The lights in the new theater building are controlled by software called Element 2, which is connected to the lights and can change their brightness and color. The software allows Clark to prepare the lights for a show, and program the settings for all the lights into separate cues for each lighting change.
The lights are chosen to better convey the mood of a scene, or feeling of a song. This is where it is important to have a strong grasp of color, to know when to use what colors and how to mix them.
In an interview, Clark said that they’ve been doing this long enough that they can program scenes quickly and intuitively. Even while shows are running, they often make on-the-fly changes to lights when people move out of spots, or set pieces are poorly illuminated.
Often, the greatest obstacle to a show is the software itself. Being so complicated, it’s easy to accidentally press a button or change a setting and ruin hours of work.
Clark spoke about their worst lighting fiasco to date, on one of the first shows they did. During programming for the ‘23-’24 dance show: “and this was before we did Guys and Dolls. And this is the first time we’re really using the lightboard in the new building, and I didn’t really know how to do it yet, but they’re like ok, you’re going to do this whole show. By yourself.”

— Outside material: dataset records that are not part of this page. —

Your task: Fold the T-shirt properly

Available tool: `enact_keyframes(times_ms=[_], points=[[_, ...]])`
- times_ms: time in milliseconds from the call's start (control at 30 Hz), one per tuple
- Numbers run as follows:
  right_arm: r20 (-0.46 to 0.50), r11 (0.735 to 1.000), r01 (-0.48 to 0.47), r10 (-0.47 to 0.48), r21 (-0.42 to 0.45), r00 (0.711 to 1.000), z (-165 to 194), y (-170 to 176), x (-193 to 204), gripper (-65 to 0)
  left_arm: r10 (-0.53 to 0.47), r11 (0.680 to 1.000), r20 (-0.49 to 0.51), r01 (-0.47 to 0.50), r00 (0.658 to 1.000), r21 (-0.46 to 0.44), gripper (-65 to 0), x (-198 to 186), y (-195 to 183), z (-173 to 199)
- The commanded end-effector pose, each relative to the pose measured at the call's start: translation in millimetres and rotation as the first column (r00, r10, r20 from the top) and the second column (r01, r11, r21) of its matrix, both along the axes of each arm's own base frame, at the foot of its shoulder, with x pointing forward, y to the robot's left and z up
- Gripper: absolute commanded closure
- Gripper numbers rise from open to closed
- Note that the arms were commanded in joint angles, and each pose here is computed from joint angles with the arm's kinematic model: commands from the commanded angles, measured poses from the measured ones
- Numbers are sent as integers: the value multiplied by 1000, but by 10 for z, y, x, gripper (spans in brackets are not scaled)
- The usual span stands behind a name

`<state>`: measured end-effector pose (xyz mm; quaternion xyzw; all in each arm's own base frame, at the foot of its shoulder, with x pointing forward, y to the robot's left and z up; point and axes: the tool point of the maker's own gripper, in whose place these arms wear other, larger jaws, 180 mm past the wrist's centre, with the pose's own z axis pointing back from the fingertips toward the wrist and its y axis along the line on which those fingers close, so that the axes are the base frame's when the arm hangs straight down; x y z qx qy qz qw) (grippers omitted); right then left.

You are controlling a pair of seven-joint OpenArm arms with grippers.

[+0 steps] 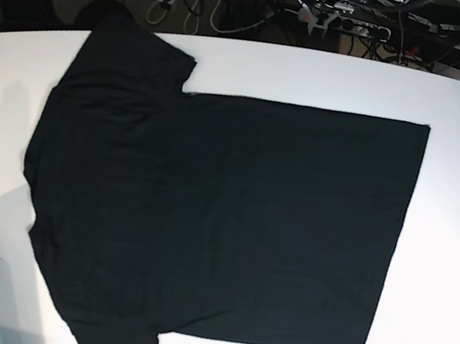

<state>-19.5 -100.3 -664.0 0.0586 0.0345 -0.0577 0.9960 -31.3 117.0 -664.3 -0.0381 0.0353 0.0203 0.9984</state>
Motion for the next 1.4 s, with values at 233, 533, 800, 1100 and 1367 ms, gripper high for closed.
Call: enact_keyframes(times_ms=[233,533,800,1100,1367], points=[[-6,1000,-2,2,26,1000,7,30,-37,-3,-1,1000,3,1,1000,7,-2,14,18,-2],[-5,1000,-2,2,26,1000,7,30,-27,-3,-1,1000,-20,1,1000,7,-2,-138,18,7],[-6,1000,-2,2,26,1000,7,30,-37,-3,-1,1000,-33,1,999,9,-2,-230,28,14],[-5,1000,-2,2,27,1000,7,40,-35,-3,-3,1000,-40,4,999,30,-2,-271,171,18],[-5,1000,-4,4,26,1000,7,30,-39,-3,3,999,-47,-1,999,39,-2,-332,223,25]])
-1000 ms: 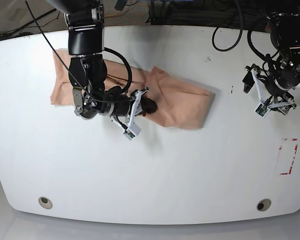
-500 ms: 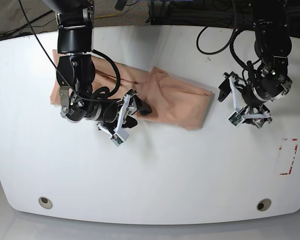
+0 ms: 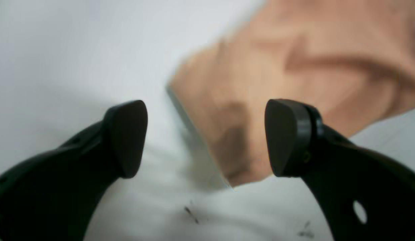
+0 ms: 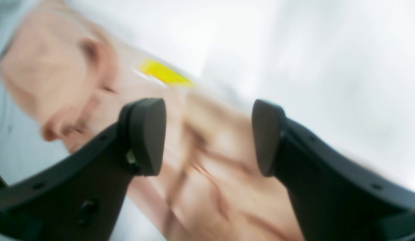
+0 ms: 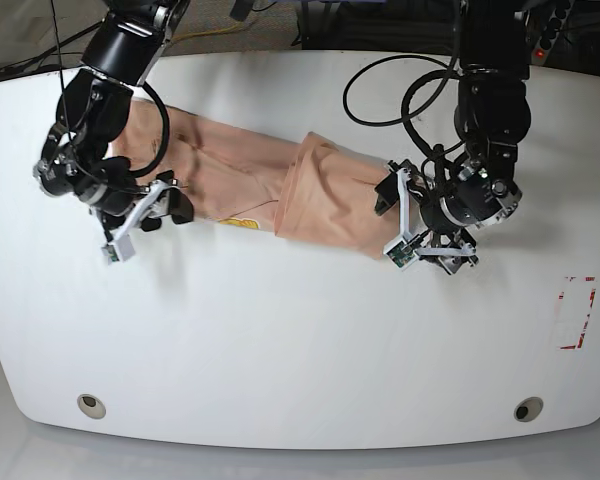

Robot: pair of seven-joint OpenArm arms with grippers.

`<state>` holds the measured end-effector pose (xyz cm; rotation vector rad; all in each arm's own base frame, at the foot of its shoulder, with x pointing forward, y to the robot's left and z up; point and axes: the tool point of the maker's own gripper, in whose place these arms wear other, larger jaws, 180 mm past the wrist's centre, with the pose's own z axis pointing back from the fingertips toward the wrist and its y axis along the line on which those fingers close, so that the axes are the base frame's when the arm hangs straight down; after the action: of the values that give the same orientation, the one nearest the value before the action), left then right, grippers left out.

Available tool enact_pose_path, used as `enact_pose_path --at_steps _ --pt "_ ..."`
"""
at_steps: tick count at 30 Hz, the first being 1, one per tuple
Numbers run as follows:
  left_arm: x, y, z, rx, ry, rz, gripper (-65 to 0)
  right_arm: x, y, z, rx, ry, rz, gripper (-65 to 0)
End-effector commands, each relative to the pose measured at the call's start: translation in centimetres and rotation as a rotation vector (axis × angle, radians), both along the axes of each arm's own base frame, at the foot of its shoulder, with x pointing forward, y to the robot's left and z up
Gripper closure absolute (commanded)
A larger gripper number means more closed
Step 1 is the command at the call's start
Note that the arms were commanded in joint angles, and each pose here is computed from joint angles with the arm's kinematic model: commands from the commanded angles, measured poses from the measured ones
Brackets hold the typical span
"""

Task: Fold the T-shirt properly
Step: 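Grasp both ends of the folded shirt and straighten it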

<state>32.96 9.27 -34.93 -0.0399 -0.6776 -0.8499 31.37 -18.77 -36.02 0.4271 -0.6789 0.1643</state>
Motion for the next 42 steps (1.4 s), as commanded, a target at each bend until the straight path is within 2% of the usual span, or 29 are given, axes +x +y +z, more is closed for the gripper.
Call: enact_pose_path --at_steps 1,4,7,10,14,16,21,24,30,35,37,42 --pt "0.5 -0.1 -0.3 -0.009 0.004 0.008 -42.4 0.3 -2.8 2.1 0.056 -0.073 -0.094 -38.5" --pt "0.7 0.0 -1.3 -0.028 0.030 0.014 -27.2 -1.2 -5.1 2.1 0.097 -0.074 -0.179 -38.5" --pt "0.8 -0.4 -2.5 -0.066 0.046 0.013 -12.2 -2.1 -7.5 2.4 0.081 -0.081 -0.226 -38.5" --pt "0.4 -0.3 -4.3 -0.076 0.099 0.023 -4.0 -3.2 -9.0 2.1 0.064 -0.066 -0.264 -38.5" --pt "-0.1 0.0 -5.4 -0.073 0.136 0.029 -3.6 -4.1 -10.1 1.7 0.056 -0.050 -0.301 -38.7" --pt "-0.2 0.1 -5.5 -0.071 0.140 0.030 -3.6 -4.9 -10.1 0.4 0.059 -0.007 -0.307 -39.6" --pt "-0.2 0.9 -5.6 -0.071 0.140 0.055 -3.5 -6.3 -9.6 -2.1 0.111 0.070 -0.322 -48.2" --pt "-0.6 1.9 -5.9 -0.077 0.149 0.089 -3.5 -6.7 -8.7 -2.9 0.129 0.091 -0.322 -48.0" --pt "-0.6 2.0 -5.9 -0.079 0.148 0.094 -3.5 -6.7 -5.8 -3.8 0.192 0.104 -0.307 -48.0" --pt "-0.7 1.9 -5.9 -0.081 0.151 0.093 -3.5 -5.9 -1.5 -4.4 0.236 0.122 -0.214 -48.0" --pt "-0.7 1.9 -6.0 -0.082 0.153 0.093 -3.5 -5.8 -0.7 -4.4 0.259 0.118 -0.218 -47.6" --pt "-1.3 2.3 -6.4 -0.054 0.183 0.099 -3.5 -4.9 -0.5 -4.0 0.272 0.074 -0.231 -38.8"
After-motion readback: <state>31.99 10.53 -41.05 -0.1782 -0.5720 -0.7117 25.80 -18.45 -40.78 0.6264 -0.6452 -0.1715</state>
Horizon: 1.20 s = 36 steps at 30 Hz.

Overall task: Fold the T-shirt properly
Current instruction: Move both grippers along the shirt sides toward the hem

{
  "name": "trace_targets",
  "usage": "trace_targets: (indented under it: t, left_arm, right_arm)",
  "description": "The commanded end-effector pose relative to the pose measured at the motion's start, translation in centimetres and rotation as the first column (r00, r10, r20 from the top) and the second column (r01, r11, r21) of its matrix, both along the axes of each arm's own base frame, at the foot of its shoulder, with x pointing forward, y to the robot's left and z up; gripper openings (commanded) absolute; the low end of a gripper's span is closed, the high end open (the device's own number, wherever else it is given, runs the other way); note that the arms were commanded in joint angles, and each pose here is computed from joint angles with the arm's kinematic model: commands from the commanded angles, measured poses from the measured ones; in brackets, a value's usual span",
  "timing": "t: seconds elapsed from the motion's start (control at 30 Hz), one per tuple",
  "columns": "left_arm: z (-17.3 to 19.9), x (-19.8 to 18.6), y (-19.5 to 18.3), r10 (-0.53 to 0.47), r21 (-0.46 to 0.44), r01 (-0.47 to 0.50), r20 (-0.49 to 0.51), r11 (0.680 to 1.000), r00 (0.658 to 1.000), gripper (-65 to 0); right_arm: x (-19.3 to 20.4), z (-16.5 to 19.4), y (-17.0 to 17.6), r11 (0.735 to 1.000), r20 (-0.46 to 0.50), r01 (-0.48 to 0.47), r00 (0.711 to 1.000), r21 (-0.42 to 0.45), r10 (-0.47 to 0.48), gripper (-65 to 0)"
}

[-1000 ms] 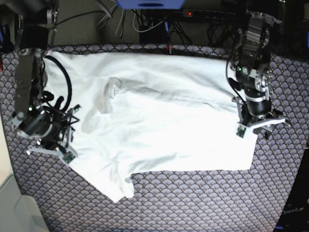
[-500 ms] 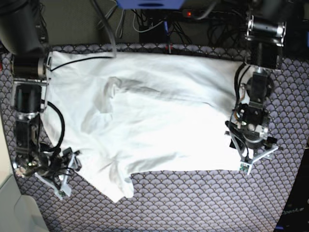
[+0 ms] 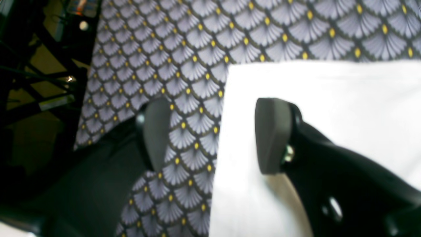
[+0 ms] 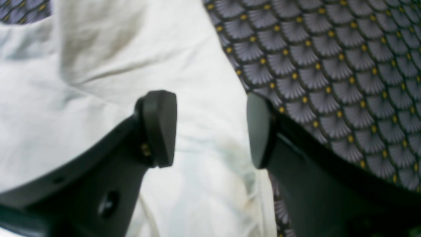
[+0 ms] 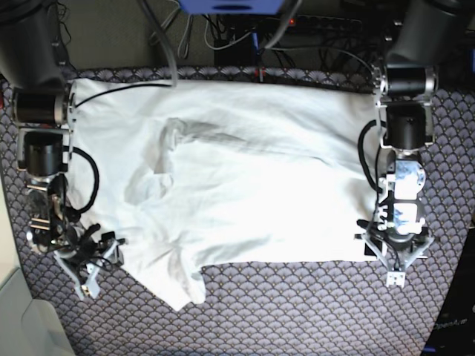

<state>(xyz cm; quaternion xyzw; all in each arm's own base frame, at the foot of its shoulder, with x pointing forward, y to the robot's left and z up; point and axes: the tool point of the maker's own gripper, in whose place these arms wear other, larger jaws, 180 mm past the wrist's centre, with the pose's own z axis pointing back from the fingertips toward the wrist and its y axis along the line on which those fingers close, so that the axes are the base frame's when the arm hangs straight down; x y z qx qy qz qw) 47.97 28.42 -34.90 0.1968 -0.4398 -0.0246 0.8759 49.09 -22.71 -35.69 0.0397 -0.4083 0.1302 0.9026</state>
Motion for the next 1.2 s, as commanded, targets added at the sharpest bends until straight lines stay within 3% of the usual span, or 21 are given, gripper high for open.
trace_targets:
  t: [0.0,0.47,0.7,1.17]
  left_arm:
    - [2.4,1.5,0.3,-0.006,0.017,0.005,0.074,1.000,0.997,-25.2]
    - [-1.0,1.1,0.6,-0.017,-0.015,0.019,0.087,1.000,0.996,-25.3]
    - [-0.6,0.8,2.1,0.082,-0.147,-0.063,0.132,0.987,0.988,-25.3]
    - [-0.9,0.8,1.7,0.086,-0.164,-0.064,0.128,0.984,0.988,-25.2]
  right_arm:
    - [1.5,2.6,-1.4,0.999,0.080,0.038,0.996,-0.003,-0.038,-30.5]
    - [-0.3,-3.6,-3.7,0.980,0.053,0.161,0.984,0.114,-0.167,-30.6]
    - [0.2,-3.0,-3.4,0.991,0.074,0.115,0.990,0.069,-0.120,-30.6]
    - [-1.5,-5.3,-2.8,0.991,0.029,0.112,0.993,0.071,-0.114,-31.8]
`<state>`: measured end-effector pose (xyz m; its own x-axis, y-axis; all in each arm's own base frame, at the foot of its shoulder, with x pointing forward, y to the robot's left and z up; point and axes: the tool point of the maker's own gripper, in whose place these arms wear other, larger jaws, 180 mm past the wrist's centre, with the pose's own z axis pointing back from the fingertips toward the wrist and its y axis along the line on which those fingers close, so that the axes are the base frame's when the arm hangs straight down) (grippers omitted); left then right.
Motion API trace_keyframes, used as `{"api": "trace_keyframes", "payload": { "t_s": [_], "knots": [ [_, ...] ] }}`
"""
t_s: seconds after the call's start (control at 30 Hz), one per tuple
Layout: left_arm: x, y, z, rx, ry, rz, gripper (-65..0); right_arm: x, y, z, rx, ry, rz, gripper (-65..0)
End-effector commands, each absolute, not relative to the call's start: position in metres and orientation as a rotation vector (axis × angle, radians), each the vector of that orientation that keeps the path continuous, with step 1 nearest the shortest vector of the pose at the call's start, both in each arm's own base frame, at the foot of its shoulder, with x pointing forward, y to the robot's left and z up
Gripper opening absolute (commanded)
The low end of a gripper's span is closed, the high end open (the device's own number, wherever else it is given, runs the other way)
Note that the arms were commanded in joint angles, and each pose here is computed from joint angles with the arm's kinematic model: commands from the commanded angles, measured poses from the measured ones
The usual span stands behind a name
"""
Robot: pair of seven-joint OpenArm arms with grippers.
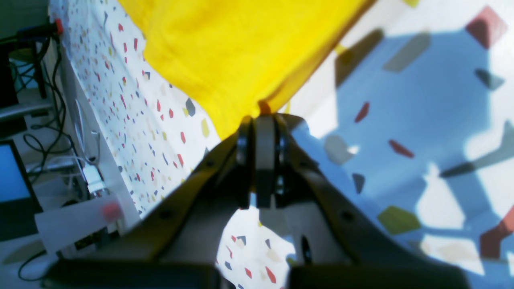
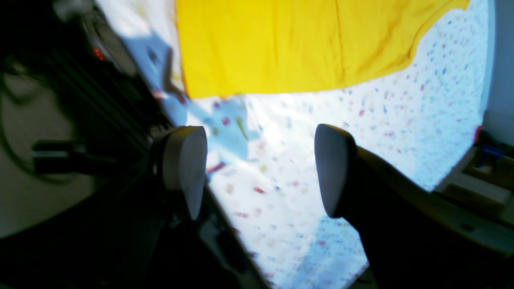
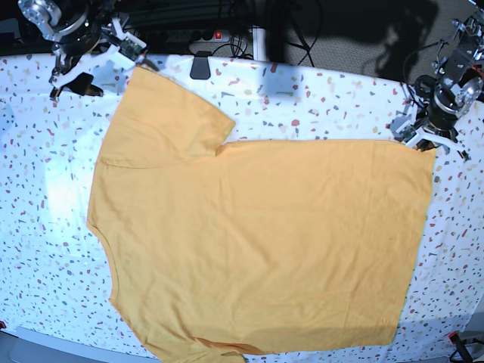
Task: Fold the T-shirt properly
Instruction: 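Lower both grippers and pinch the shirt's shoulder edge at each corner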
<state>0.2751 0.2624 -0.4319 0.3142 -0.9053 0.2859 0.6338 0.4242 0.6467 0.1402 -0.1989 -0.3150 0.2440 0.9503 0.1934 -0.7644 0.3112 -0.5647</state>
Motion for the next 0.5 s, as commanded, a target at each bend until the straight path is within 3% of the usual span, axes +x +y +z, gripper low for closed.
{"api": "trace_keyframes", "payload": {
  "t_s": [0.0, 0.3, 0.47],
  "knots": [
    [0.28, 0.268, -0.425, 0.477, -0.69, -1.069, -65.0, 0.145, -0.197, -0.307, -0.405, -0.585, 1.232, -23.5],
    [0.281, 0.266, -0.424, 0.473, -0.701, -1.071, -65.0, 0.145, -0.208, -0.323, -0.409, -0.51, 1.344, -23.5],
    [0.281, 0.265, -0.423, 0.472, -0.704, -1.072, -65.0, 0.163, -0.215, -0.329, -0.42, -0.535, 1.3, -23.5]
  ]
}}
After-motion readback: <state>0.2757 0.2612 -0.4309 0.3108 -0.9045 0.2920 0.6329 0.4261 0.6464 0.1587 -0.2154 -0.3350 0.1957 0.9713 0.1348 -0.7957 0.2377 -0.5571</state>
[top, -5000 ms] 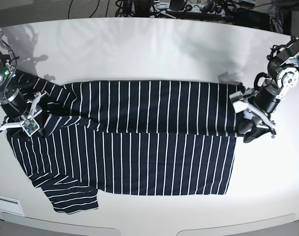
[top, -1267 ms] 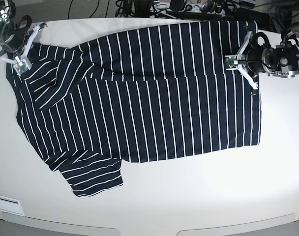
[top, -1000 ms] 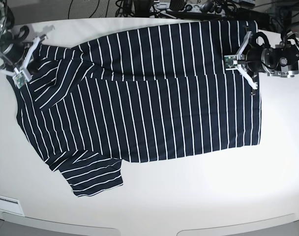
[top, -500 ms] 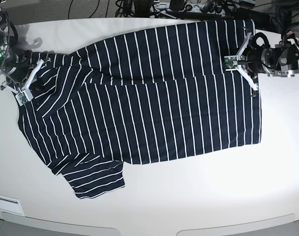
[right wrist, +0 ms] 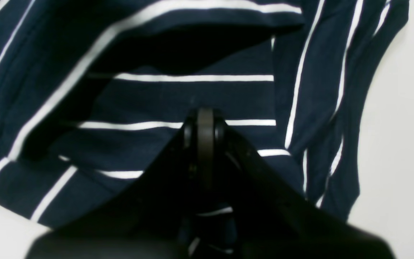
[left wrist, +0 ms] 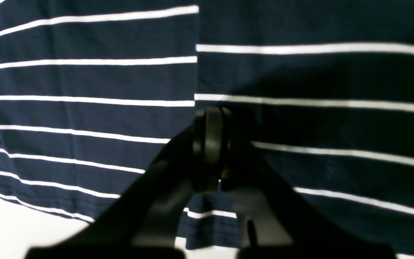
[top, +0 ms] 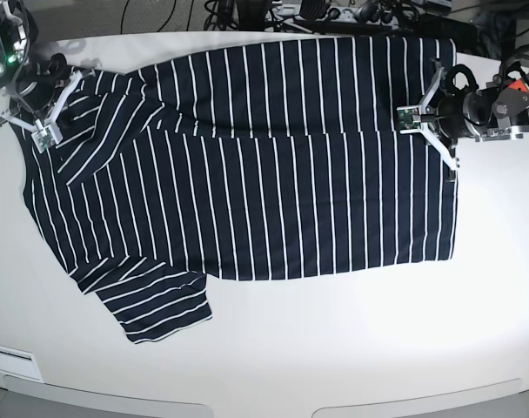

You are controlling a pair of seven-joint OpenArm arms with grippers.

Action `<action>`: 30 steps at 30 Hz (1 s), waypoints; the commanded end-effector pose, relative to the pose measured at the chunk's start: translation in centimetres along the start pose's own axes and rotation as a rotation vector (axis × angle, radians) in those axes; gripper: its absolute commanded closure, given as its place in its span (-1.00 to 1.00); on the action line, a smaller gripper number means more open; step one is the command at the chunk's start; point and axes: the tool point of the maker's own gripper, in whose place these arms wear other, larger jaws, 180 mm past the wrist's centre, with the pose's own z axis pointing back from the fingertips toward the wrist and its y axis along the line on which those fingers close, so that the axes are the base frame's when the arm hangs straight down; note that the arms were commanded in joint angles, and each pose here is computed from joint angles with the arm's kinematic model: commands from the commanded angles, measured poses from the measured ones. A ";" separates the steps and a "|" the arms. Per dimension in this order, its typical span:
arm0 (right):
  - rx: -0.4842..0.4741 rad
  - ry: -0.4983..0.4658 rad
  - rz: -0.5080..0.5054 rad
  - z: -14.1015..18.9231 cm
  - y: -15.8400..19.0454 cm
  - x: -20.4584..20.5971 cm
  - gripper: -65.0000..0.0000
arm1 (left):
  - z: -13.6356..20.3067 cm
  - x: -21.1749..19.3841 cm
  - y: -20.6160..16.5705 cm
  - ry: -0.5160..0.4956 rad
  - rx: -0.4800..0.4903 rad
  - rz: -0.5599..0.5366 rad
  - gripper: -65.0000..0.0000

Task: Fold the T-shirt properly
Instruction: 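Drag the shirt with both grippers toward the robot, flattening it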

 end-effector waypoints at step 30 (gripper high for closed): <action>-0.111 0.143 0.039 5.1 0.1 -2.7 1.00 | 1.6 1.6 3.5 -0.048 0.095 -0.033 1.00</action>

“I had all these light cues written, and I’m going through them and looking at them as they’re rehearsing,” and it’s important to note that the show is mostly just alternating between bright light and dark light cues, one to one, for the whole thing. “[But] unbeknownst to me, there was this setting turned on, called tracking, and so every time I updated a cue, it copied the update to the rest of the cues.”
It was the rehearsal on the day of the show: “I changed some stuff on that cue to be brighter, and so all of my blackouts were suddenly bright, and I didn’t know the tracking was on or what it was, which means I had to redo the values (brightness) of every single cue of the show.”
In the end they had to put hours in to frantically fix the cues pre-show, but managed it in time. That was a few years ago, and they have since become the foremost expert on the light system in the building. Clark is graduating this spring, and so they are now spending time training new freshmen for the role. Once they graduate, their tech role will be handed down to new students.